I was surprised at how disappointed I was.  It's not like I was promised anything.  There were quite a number of proposals, many by professional speakers, or by people directly involved in the making of the technology discussed.  I was able to confirm later that there will be a talk on Grails, and at least a talk on SQL (by someone whose blog I've consulted on many occasions, so he's a lot more of an authority than I am, let's face it).  I didn't see anything about Scala/Lift, but I may have missed it.  And it's very new, and definitely a serious paradigm shift for anyone doing Java or PHP, and even Python.
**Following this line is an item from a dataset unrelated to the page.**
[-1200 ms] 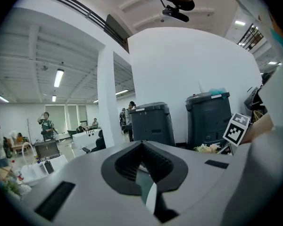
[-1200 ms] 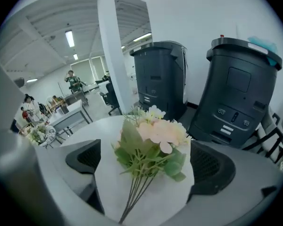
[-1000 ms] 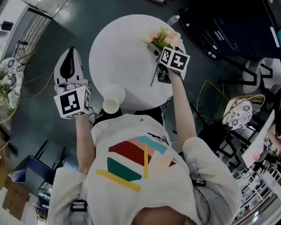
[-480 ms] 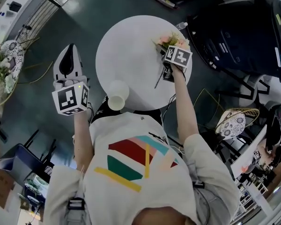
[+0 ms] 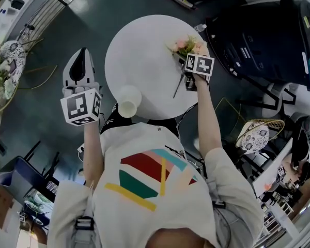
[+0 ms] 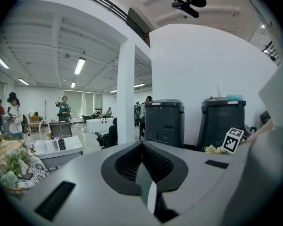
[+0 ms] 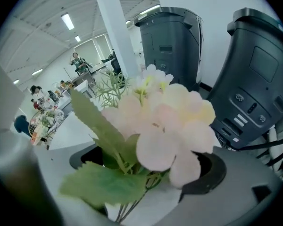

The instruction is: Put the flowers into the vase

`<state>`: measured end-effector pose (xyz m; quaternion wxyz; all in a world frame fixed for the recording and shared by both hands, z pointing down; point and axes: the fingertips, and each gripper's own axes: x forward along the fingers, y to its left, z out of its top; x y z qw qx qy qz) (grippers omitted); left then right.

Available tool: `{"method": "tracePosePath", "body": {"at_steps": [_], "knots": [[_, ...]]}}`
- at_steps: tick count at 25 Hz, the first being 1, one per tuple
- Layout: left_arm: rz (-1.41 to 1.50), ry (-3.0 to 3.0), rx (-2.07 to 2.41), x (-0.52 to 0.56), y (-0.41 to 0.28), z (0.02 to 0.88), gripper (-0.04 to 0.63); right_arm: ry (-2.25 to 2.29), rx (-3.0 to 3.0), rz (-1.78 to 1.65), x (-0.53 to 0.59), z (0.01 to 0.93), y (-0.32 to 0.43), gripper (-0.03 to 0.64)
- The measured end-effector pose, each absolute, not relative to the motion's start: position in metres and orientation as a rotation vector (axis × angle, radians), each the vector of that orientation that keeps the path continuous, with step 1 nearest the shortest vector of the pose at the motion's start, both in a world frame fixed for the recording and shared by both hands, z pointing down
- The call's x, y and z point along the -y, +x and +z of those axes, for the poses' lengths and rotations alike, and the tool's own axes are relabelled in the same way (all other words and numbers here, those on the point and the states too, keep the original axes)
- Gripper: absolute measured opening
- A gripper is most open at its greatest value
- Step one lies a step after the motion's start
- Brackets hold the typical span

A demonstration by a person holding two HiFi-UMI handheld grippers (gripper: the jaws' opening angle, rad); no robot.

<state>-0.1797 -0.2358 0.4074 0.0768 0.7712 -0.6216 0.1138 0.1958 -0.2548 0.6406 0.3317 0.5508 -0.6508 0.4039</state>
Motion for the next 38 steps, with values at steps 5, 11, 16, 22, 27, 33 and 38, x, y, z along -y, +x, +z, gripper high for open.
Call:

So, why was I so disappointed?

Probably because in order to even dare proposing a session, I had to convince myself that it was needed, and that I was the only one who could do it.  I wasn't.  I don't like taking chances, I don't like selling myself.  People should just realize how awesome I am, without me ever having to brag.  Yeah, that's not how it works..  I have done very well for myself with that philosophy, but I have also not done anything particularly visible, cool, amazing...  Oh, I've done some really impressive stuff.  I wrote one of the first CMS (but you wouldn't know it) and I worked one some pretty cool sites (like - but you probably don't remember it).  I wrote one of the first applets that kept track of who was on-line - well before anyone spoke of "Web 2.0".  Well, if I want to be seen, be recognized by my peers, I'll have to do a lot more than wait for someone to offer me a session at a conference.

What now?

Now that I've tasted the thrill of proposing sessions at a conference, and now that I know that rejection sucks, but you survive, dust yourself off, put a band-aid on the bruised ego and move on... now, I've decided that working alone in my office and gathering knowledge and skills is not enough.  I want more.  I will be more.  I will take risks, and put myself out there.  I will not stop at "what I'm supposed to do".  I will also listen to what I want to do.  And I will try to share what I know, as best I can.  And there are plenty of other conferences.  And there's next year.

I know that whenever we do something, we "practice" doing it - we get better at it, it becomes easier.  So it's time for me to start practicing risk taking.  At least a little.

Isn't it convenient that this is happening at the turning of the year?